• **Data records**
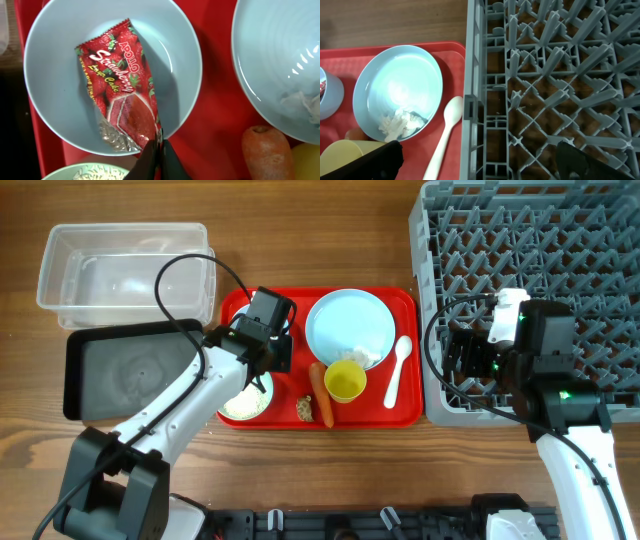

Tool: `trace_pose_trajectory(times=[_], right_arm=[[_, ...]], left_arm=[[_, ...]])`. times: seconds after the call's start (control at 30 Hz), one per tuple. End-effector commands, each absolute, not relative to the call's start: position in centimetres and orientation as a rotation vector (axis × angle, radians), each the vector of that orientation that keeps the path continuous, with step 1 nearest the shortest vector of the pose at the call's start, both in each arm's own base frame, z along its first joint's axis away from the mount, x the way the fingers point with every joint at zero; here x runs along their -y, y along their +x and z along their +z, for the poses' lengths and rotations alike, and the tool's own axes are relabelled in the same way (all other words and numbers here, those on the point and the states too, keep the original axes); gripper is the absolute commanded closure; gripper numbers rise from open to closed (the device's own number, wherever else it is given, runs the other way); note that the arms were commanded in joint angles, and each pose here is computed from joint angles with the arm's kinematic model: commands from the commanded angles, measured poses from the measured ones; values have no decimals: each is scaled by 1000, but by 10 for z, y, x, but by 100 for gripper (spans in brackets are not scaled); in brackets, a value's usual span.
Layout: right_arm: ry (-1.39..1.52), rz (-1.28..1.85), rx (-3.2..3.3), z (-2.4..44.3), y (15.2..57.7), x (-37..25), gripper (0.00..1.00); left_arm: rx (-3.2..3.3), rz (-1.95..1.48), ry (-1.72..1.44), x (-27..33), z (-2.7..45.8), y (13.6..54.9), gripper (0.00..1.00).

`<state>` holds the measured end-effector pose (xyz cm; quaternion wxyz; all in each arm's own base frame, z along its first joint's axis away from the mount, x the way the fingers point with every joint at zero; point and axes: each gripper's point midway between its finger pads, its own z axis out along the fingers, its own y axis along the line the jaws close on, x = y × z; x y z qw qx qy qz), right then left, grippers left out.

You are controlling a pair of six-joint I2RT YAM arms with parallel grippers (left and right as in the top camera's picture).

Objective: Sort waste into correct bins and load items into the dishwasher rack
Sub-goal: 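Grasp the red wrapper in the blue bowl with the left gripper, then carry the wrapper left and drop it into the clear bin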

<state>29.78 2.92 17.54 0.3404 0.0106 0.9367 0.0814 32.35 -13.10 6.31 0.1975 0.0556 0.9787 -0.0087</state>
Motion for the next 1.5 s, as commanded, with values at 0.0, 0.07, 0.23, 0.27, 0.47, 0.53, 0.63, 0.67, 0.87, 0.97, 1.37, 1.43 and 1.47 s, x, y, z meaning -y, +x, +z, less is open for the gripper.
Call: trace_pose_trajectory(times=[0.0, 0.07, 0.23, 0.27, 0.47, 0.53, 0.63, 0.67, 0.87, 0.97, 1.37, 1.43, 1.47], right_arm=[[37, 233, -2410, 186, 302, -31, 0], [38, 233, -2410, 186, 302, -31, 0], [37, 232, -2410, 186, 302, -31, 0], [37, 232, -2410, 186, 302, -31, 0], [37, 233, -2410, 186, 302, -31, 0], [37, 233, -2410, 186, 302, -31, 0], [37, 233, -2410, 186, 302, -31, 0], [37, 233, -2410, 186, 302, -31, 0], [37, 233, -2410, 186, 302, -31, 0], [38, 233, -2411, 186, 302, -31, 0], [37, 233, -2411, 186, 302, -31, 0], [37, 233, -2411, 186, 302, -31, 0], [37, 233, -2410, 186, 302, -31, 0]], left_arm=[[-2690, 31, 139, 126, 75, 334, 96], [-2640, 50, 121, 124, 91, 342, 96], [-2427, 169, -16, 94, 158, 370, 96], [-2389, 179, -51, 87, 170, 374, 96], [-2190, 154, -257, 38, 223, 397, 96], [-2133, 160, -327, 17, 233, 407, 96], [-2083, 179, -402, -8, 236, 419, 96], [-2068, 183, -433, -18, 235, 424, 96], [-2047, 150, -500, -50, 217, 449, 96], [-2059, 131, -513, -58, 205, 457, 72], [-2081, 29, -410, -19, 218, 451, 39], [-2128, -85, -319, 13, 214, 447, 39], [-2147, -126, -285, 26, 212, 446, 39]])
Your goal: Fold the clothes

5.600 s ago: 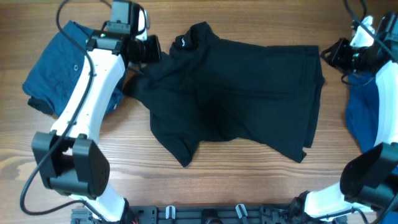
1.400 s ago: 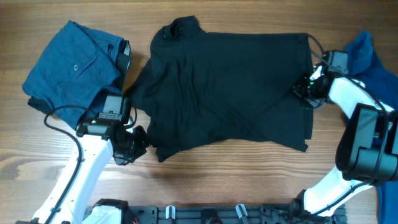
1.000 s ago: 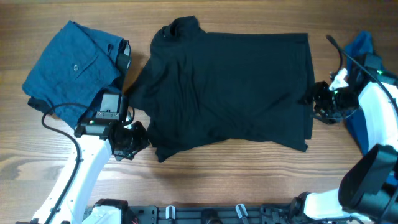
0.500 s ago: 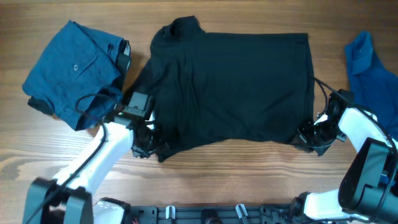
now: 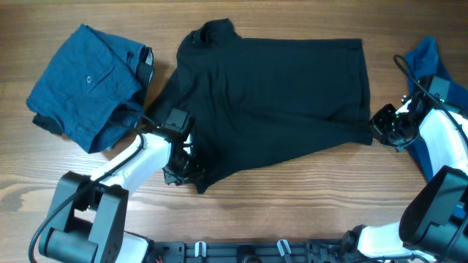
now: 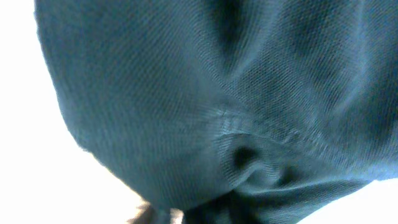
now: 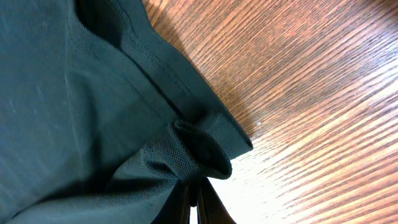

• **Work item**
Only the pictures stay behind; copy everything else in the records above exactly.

• **Exercise result**
Tool: `trace_pose_trajectory(times=[_], right_arm=[[_, ...]], left_arm=[[_, ...]])`. times: seconds after the call's start (control at 30 Hz), one per tuple. End-effector commands, each absolute, not relative to the call's start: position in centimetres and orientation as a rotation vector (axis × angle, radians), each the vector of that orientation that keeps the path continuous, with step 1 nearest the shortest vector of the pose at the call's start, both in each arm's own base frame, z along its first joint's axis away from the mount, x the way the fingers point with every joint at zero; here x runs along their -y, y along their +x and z along their +z, for the poses' lengths and rotations alike, and the tool's own axes are relabelled in the same way (all other words and numbers here, those on the point and the states too, keep the original axes); gripper is the absolute commanded closure; gripper numbers rise from open to closed (the device's own number, wherever else it is given, runs the other way); note that the arms were commanded in joint angles, and each pose here is computed from joint angles with the arm's kinematic model: commands from the commanded angles, measured poses from the measured ones; values have no decimals: each is scaled by 1000, but by 10 for z, y, x, but by 100 for gripper (spans in brackets are not scaled); in brackets, a value's usual span.
Layout: right_arm: ry (-1.39..1.52), rz (-1.28..1.85), rx (-3.2..3.3), z (-2.4..44.3), y (15.2..57.7), x (-37..25), gripper (0.00..1.00); left_arm: rx (-3.2..3.3), rz (-1.95..1.48), ry (-1.72..1.44), x (-27..33), z (-2.7..45.8), y (13.6..54.9), gripper (0.00..1.00).

`<state>` holds the measured end-effector pose (xyz cm; quaternion wxyz; all in each arm's own base frame, z along its first joint's axis away from the mount, x the way the fingers point with every joint at zero; point and axes: each gripper's point midway between its finger pads, its own z axis out along the fingers, its own y axis along the line the jaws close on, x = y × z; x y z qw qx qy qz), right then left, grippers left out.

You are controlling a pair of six-joint I2RT YAM arms with parallel grippers (left and right as in the top camera's picture).

Objective: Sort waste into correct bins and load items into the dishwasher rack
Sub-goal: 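Grasp the red wrapper in the blue bowl with the left gripper, then carry the wrapper left and drop it into the clear bin
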
<state>29.78 2.92 17.54 0.3404 0.0106 0.9367 0.0814 32.35 -13.10 6.31 0.1975 0.0556 0.9787 -0.0087</state>
Motion for the next 1.5 s, as commanded, with values at 0.0, 0.07, 0.23, 0.27, 0.47, 0.53, 0.63, 0.67, 0.87, 0.97, 1.37, 1.43 and 1.47 s, x, y, z meaning -y, +x, +z, less is open for the gripper.
Call: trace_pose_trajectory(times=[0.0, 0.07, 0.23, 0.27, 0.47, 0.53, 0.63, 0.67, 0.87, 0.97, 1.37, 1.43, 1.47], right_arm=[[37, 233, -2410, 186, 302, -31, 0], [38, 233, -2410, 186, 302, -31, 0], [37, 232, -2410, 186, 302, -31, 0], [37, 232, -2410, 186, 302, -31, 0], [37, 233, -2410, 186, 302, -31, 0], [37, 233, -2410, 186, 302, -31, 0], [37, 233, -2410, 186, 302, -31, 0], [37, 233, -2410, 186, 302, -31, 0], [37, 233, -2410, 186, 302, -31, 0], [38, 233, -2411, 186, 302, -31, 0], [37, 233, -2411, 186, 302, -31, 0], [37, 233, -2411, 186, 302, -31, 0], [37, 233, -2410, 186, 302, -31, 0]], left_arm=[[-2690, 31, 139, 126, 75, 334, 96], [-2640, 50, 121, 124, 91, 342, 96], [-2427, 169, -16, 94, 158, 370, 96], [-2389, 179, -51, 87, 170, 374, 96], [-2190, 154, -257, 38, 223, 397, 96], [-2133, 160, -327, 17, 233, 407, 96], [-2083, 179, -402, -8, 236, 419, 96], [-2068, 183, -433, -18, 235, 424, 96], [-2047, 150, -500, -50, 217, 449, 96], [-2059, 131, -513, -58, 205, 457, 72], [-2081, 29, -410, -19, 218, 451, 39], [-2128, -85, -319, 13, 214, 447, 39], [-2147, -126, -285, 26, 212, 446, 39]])
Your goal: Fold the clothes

5.600 s ago: 
1.400 s ago: 
1.000 s ago: 
0.500 s ago: 
now: 
now: 
now: 

The answer given is complete.